Enflasyonda gözlenen yükselişte; jeopolitik gelişmelerin yol açtığı enerji maliyeti artışlarının gecikmeli ve dolaylı etkileri, ekonomik temellerden uzak fiyatlama oluşumlarının etkileri, küresel enerji, gıda ve tarımsal emtia fiyatlarındaki artışların oluşturduğu güçlü negatif arz şokları etkili olmaya devam etmektedir. Kurul, sürdürülebilir fiyat istikrarı ve finansal istikrarın güçlendirilmesi için atılan ve kararlılıkla uygulanan adımlar ile birlikte, küresel barış ortamının yeniden tesis edilmesiyle dezenflasyonist sürecin başlayacağını öngörmektedir. Bununla birlikte, üçüncü çeyreğe ilişkin öncü göstergeler azalan dış talebin etkisiyle iktisadi faaliyette ivme kaybının devam ettiğine işaret etmektedir. Küresel büyümeye yönelik belirsizliklerin ve jeopolitik risklerin arttığı bir dönemde sanayi üretiminde yakalanan ivmenin ve istihdamdaki artış trendinin sürdürülmesi açısından finansal koşulların destekleyici olması önem arz etmektedir. Bu çerçevede Kurul, politika faizinin 100 baz puan düşürülmesine karar vermiş, mevcut görünüm altında güncellenen politika faiz düzeyinin yeterli olduğunu değerlendirmiştir. Fiyat istikrarının sürdürülebilir bir şekilde kurumsallaşması amacıyla TCMB’nin tüm politika araçlarında kalıcı ve güçlendirilmiş liralaşmayı teşvik eden geniş kapsamlı bir politika çerçevesi gözden geçirme süreci devam etmektedir. Değerlendirme süreçleri tamamlanan kredi, teminat ve likidite politika adımları para politikası aktarım mekanizmasının etkinliğinin güçlendirilmesi için kullanılmaya devam edilecektir.

 

TCMB, fiyat istikrarı temel amacı doğrultusunda enflasyonda kalıcı düşüşe işaret eden güçlü göstergeler oluşana ve orta vadeli yüzde 5 hedefine ulaşıncaya kadar elindeki tüm araçları liralaşma stratejisi çerçevesinde kararlılıkla kullanmaya devam edecektir.
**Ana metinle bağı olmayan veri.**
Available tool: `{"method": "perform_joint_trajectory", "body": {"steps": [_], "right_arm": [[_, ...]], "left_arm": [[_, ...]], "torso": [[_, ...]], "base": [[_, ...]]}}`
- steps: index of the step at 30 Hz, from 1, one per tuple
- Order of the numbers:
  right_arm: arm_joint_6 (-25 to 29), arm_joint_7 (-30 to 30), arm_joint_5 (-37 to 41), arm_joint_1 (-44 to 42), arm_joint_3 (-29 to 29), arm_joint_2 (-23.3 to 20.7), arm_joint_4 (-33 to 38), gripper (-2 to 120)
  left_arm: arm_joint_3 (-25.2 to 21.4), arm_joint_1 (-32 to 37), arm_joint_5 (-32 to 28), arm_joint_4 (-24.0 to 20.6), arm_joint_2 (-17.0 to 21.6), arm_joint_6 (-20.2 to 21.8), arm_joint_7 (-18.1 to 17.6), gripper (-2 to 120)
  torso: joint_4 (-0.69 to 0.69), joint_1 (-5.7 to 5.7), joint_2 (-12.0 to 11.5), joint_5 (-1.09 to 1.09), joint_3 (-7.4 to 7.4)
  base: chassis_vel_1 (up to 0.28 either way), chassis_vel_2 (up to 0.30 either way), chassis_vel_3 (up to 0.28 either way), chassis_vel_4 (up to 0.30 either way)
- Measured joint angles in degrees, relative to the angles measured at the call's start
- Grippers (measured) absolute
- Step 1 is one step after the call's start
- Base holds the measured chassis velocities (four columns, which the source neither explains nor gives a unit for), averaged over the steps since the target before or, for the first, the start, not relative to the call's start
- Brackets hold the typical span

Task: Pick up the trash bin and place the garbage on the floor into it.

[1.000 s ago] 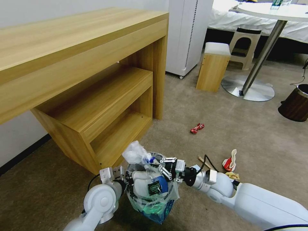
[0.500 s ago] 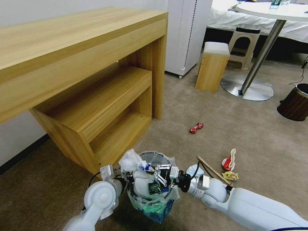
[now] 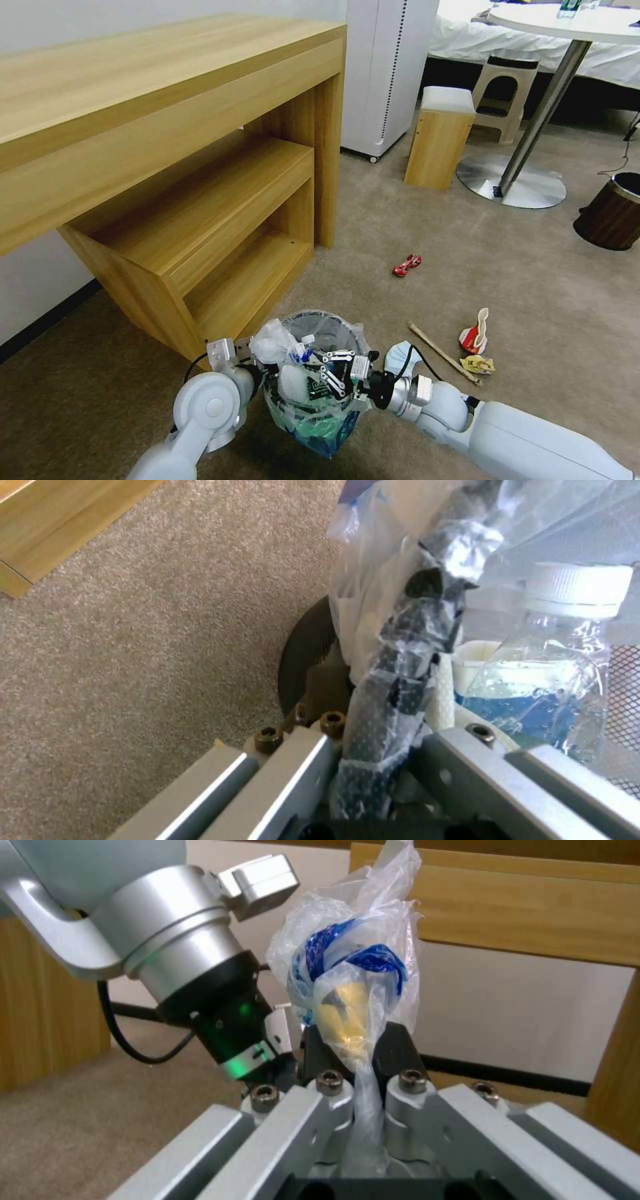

Fiyatlar genel düzeyinde sağlanacak istikrar, ülke risk primlerindeki düşüş, ters para ikamesinin ve döviz rezervlerindeki artış eğiliminin sürmesi ve finansman maliyetlerinin kalıcı olarak gerilemesi yoluyla makroekonomik istikrarı ve finansal istikrarı olumlu etkileyecektir. Böylelikle, yatırım, üretim ve istihdam artışının sağlıklı ve sürdürülebilir bir şekilde devamı için uygun zemin oluşacaktır.

Kurul, kararlarını şeffaf, öngörülebilir ve veri odaklı bir çerçevede almaya devam edecektir.